The positive electrode mixture layer 31 contains two types of the lithium-containing transition metal composite oxide particles having particle shapes different from each other as the positive electrode active material. The positive electrode mixture layer 31 includes first regions 31a formed on both sides in the width direction and a second region 31b sandwiched by the two first regions 31a. The first regions 31a and the second region 31b contain any one of the two types of the lithium-containing transition metal composite oxide particles, or contain the two types of the composite oxide particles and mixing ratios thereof are different in each region. Although the positive electrode mixture layer 31 may include a third region within a range not impairing the object of the present disclosure, the positive electrode mixture layer 31 is preferably composed of the two first regions 31a and the one second region 31b.
The positive electrode mixture layer 31 contains, as the two types of the lithium-containing transition metal composite oxide particles: first lithium-containing transition metal composite oxide particles (first composite oxide particles) being non-aggregated particles having a median diameter (hereinafter, which may be referred to as “D50”) on a volumetric basis of greater than or equal to 2 μm and less than or equal to 20 μm; and second lithium-containing transition metal composite oxide particles (second composite oxide particles) being secondary particles formed by aggregation of primary particles having an average particle diameter of greater than or equal to 50 nm and less than or equal to 5 μm.
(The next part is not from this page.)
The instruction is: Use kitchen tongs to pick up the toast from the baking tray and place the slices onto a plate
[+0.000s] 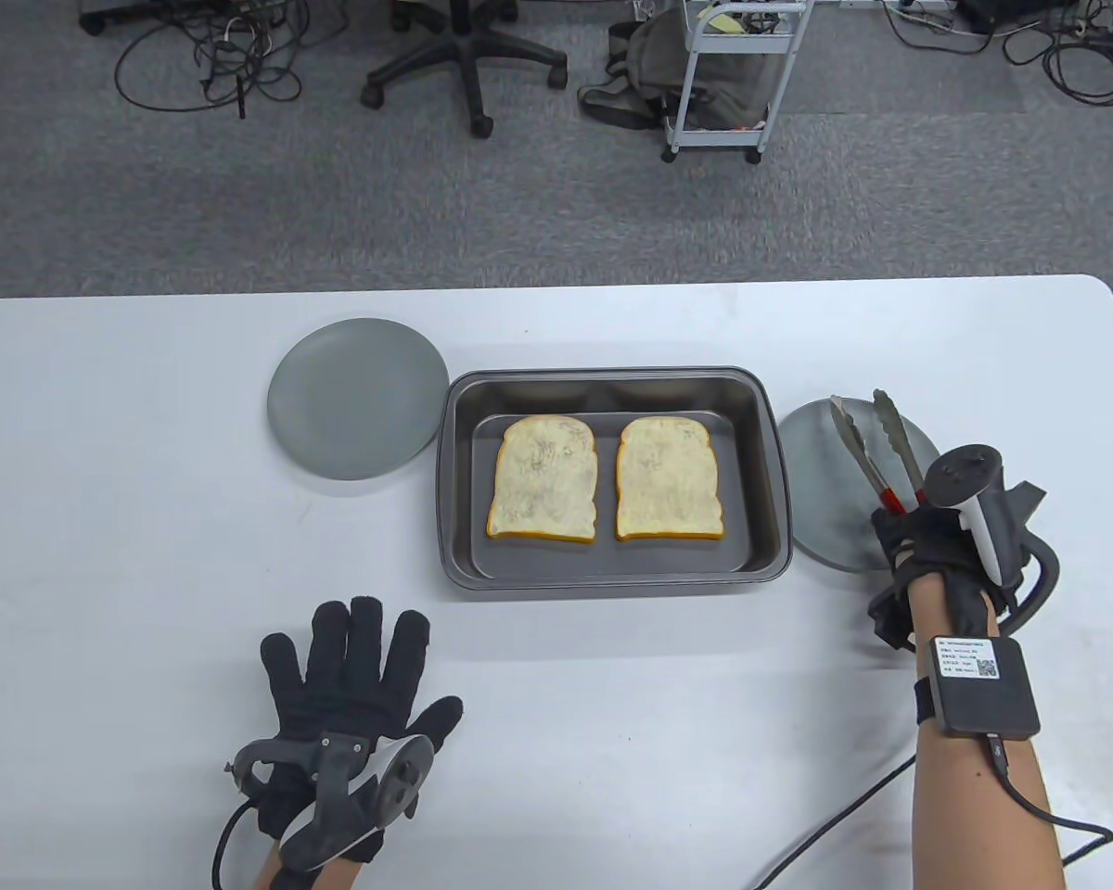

Although details will be described later, using the non-aggregated particles and the secondary particles in combination and appropriately regulating arrangement of each of the particles in the positive electrode mixture layer 31 inhibit the drastic deterioration of the capacity and therefore the cycle characteristics can be effectively improved.
In the positive electrode mixture layer 31, formed are the first regions 31a containing a larger amount of the second composite oxide particles than the first composite oxide particles in a length range of greater than 10% of an entire width of the positive electrode mixture layer 31 along a width direction of the positive electrode 11 from both ends in a width direction of the mixture layer. The second region 31b of the positive electrode mixture layer 31, which is a region other than the first regions 31a, contains a larger amount of the first composite oxide particles than the second composite oxide particles. In the positive electrode mixture layer 31, the two first regions 31a and the one second region 31b sandwiched by the first regions 31a are formed as stripes in a front view of the positive electrode 11.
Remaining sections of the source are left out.